What makes a great entrepreneur? - webtickle
http://www.quicksprout.com/2009/09/03/ask-the-readers-what-makes-a-great-entrepreneur/

======
iamwil
Isn't this an example of a halo effect? Because they made successful
companies, we attribute to them traits that support the conclusion.

------
apsurd
I feel like writing today!

It seems that there is actually no way to get around the halo effect or
winner's bias etc. We all look at the winners, we say "how have they _done_
it" and we think "well we can do that too". The problem is in the details.
They _have done_ it, we have yet to do it. What worked in the past may not be
true in the future. Most of us just slap the LUCK sticker on their series of
events and call it a day.

I actually fell in love with "Good To Great" (Jim Collins) because the book
tried to make a science out of success. However, reading the Amazon reviews
enlightened me to the very real statistics flaw in the entire book's analysis.
Something about how there will always be top ranked companies by the simple
fact that they are ranked. You have 10 companies. They will fall in rank. Does
that really mean anything?

So I think there is indeed a problem in soliciting "how to succeed advice" on
the general plane. What works for one person may not work for you, simple as
that.

However, rather than get depressed and attribute our happenings to the stars,
I think its smarter to believe in and invest in _principles_.

The richest Man in Babylon is a book of principles. Think and Grow Rich is a
book of principles.

I am not saying we should read these books as the gospel, rather acknowledge
that there is a real difference between the principle of "saving 10% of your
income" and "use google adwords to grow your fb app 1million percent"
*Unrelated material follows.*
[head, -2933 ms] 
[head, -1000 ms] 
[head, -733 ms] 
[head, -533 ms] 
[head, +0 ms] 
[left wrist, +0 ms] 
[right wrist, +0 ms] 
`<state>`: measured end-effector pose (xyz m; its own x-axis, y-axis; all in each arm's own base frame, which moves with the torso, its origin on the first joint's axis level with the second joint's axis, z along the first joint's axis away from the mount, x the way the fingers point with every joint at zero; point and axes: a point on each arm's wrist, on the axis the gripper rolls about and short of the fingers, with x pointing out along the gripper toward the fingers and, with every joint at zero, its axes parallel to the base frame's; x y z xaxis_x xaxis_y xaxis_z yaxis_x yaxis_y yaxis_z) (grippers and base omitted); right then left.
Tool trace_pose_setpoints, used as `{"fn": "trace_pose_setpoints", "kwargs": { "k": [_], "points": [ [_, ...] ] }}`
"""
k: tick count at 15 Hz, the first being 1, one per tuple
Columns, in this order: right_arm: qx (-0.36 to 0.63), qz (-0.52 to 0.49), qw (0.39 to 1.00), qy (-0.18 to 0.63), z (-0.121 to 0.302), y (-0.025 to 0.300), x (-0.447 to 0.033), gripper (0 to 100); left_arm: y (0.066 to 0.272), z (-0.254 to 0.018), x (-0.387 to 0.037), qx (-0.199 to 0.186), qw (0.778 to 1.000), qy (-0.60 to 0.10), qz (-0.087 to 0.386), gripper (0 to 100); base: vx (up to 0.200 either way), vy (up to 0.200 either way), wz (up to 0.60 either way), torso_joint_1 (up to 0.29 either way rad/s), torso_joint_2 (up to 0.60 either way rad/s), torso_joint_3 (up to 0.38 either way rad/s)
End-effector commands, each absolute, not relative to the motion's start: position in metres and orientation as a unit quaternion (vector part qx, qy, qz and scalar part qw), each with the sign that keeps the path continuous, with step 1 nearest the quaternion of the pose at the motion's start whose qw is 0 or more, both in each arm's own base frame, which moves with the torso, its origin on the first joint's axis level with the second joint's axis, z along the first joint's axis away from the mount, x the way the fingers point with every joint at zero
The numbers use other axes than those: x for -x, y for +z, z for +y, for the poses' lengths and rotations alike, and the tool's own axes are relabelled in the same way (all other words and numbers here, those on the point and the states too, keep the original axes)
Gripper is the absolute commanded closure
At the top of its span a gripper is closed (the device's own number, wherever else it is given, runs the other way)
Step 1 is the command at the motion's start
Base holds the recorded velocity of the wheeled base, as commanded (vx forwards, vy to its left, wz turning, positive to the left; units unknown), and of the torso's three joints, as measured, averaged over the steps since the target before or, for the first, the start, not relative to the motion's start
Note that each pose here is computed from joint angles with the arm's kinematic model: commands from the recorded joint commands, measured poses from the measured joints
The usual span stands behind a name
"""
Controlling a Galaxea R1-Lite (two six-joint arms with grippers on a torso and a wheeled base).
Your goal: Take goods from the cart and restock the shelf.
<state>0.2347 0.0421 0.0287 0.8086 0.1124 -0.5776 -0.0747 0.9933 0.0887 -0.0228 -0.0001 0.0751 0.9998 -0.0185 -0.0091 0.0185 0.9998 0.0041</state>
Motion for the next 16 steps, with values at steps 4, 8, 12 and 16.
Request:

So, here's a change: some advice on how to be successful from a guy that is
not yet successful:

1\. Be a scientist.

Science does not lie.

Sure, things change, sure people get lucky, but all you have to do is _test
things_ and keep on _testing_ things. And learn from your tests.

All this advice is just icing on the cake of science.
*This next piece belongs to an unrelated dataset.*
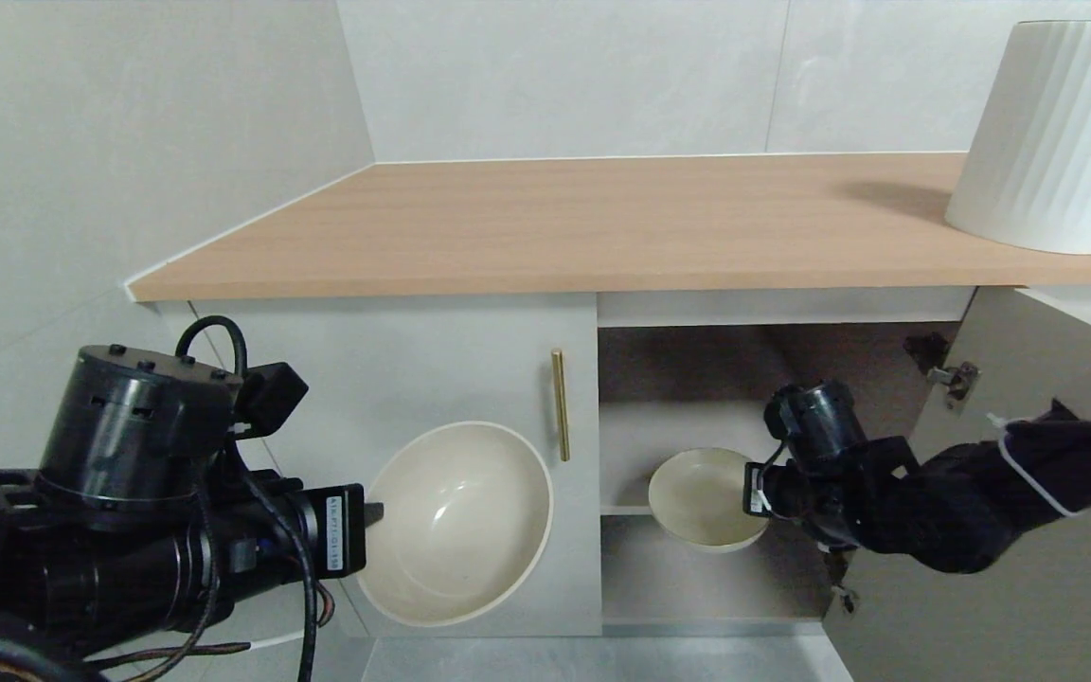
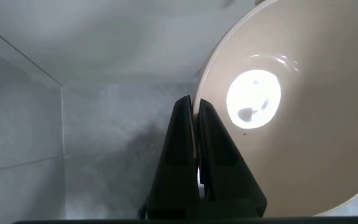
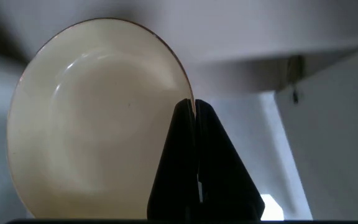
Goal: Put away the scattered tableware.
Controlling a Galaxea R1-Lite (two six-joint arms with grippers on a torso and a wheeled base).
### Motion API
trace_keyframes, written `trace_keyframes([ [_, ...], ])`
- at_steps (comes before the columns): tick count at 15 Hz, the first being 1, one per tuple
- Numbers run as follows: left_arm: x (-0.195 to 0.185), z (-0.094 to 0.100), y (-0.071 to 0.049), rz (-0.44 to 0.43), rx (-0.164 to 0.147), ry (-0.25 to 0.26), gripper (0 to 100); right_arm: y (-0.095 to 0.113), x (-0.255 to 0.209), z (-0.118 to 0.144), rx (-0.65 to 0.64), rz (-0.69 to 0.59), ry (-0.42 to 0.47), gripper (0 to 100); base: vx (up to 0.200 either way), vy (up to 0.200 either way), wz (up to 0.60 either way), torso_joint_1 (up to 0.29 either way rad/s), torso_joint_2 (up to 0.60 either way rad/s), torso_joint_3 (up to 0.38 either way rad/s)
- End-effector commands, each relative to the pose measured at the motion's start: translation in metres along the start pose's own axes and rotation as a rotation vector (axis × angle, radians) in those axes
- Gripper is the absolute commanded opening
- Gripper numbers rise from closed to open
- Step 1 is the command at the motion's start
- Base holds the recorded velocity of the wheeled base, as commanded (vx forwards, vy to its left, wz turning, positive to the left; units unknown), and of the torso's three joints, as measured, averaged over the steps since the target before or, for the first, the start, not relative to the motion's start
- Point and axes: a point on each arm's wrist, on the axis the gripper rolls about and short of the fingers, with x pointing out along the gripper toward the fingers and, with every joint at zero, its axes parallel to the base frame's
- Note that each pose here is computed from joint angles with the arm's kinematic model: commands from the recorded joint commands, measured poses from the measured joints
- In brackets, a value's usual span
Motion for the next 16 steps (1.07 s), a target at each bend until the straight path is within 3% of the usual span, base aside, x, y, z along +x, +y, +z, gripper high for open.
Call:
trace_keyframes([
  [1,0.0,0.0,0.0,0.001,0.0,-0.003,0,-0.004,0.047,0.003,0.018,-0.049,0.012,0,0.0,0.0,0.0,0.0,0.0,0.0],
  [5,0.0,0.001,0.0,0.001,0.0,-0.003,0,-0.006,0.097,0.023,0.021,-0.076,-0.039,0,0.0,0.0,0.0,0.0,0.0,0.0],
  [9,0.001,0.0,0.0,0.003,0.0,0.001,0,-0.02,0.133,0.022,0.026,-0.125,-0.04,0,0.0,0.0,0.0,0.0,0.0,0.0],
  [16,0.001,0.0,0.0,0.004,0.0,0.001,0,-0.028,0.152,0.024,0.047,-0.157,-0.059,0,0.0,0.0,0.0,0.0,0.0,0.0],
])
Be disciplined, be agile, be scrappy, network, manage risk, evolve, blah -
what is the actual _method_ you'd use to acquire and optimize these things...?

TEST IT.

Being a part of HN over the last year has been very beneficial for me. If any
group of people can understand and embrace the idea of being a scientist
relative to EVERYTHING we do, it's HN.

------
puredemo
Almost all of these examples go back to one major attribute: persistence.

------
adityakothadiya
I've written extensively about this topic on my blog under title "What Makes
Them Entrepreneurial?" - [http://adityakothadiya.com/category/what-makes-them-
entrepre...](http://adityakothadiya.com/category/what-makes-them-
entrepreneurial/)

Sorry for the shameless plug, but thought this is a relevant discussion.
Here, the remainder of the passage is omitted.